▶ **Exercise goal**
Scan the listing below and copy every line holding "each".

▶ **Given data**
>>>

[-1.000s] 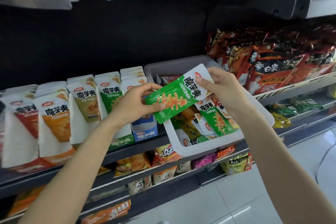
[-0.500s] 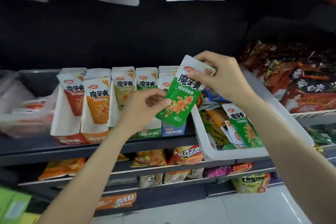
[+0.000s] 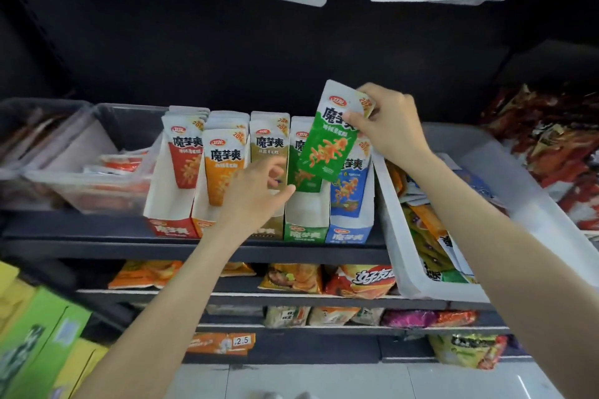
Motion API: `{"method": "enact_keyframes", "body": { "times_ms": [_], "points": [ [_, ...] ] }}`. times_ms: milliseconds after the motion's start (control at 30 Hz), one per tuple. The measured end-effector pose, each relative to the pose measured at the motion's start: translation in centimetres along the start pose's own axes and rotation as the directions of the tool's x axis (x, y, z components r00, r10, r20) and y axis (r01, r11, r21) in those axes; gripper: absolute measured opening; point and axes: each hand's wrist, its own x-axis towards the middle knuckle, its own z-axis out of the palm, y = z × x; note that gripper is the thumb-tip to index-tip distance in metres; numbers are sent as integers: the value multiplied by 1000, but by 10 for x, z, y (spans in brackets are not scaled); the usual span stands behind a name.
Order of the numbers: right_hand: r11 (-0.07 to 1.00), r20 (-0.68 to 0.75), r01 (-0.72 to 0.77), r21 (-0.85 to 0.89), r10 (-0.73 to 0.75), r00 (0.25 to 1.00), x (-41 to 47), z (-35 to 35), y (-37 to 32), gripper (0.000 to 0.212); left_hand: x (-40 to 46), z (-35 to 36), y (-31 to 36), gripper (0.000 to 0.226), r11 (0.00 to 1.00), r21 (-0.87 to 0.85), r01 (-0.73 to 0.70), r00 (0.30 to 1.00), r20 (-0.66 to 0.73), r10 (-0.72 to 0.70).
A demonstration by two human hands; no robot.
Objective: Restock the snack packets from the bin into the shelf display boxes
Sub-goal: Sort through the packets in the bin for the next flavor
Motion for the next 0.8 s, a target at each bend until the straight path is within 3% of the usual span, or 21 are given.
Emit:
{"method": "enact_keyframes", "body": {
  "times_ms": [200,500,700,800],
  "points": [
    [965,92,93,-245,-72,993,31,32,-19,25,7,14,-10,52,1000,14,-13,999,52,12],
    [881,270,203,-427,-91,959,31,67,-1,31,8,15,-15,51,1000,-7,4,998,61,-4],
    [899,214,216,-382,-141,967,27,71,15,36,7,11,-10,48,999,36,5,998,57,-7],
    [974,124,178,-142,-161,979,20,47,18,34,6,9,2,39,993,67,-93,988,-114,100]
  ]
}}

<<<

▶ **Your solution**
Motion API: `{"method": "enact_keyframes", "body": { "times_ms": [_], "points": [ [_, ...] ] }}`. times_ms: milliseconds after the motion's start (control at 30 Hz), one per tuple. The measured end-effector pose, each relative to the pose measured at the motion's start: translation in centimetres along the start pose's own axes and rotation as the directions of the tool's x axis (x, y, z components r00, r10, r20) and y axis (r01, r11, r21) in those axes; gripper: absolute measured opening; point and axes: each hand's wrist, its own x-axis towards the middle knuckle, its own z-axis out of the palm, y = z × x; note that gripper is the thumb-tip to index-tip distance in metres; numbers are sent as integers: the value multiplied by 1000, but by 10 for x, z, y (spans in brackets are not scaled); the usual span stands behind a name.
Motion for the next 0.8 s, a target at each bend until the straight path is within 3% of the usual span, or 21 are given.

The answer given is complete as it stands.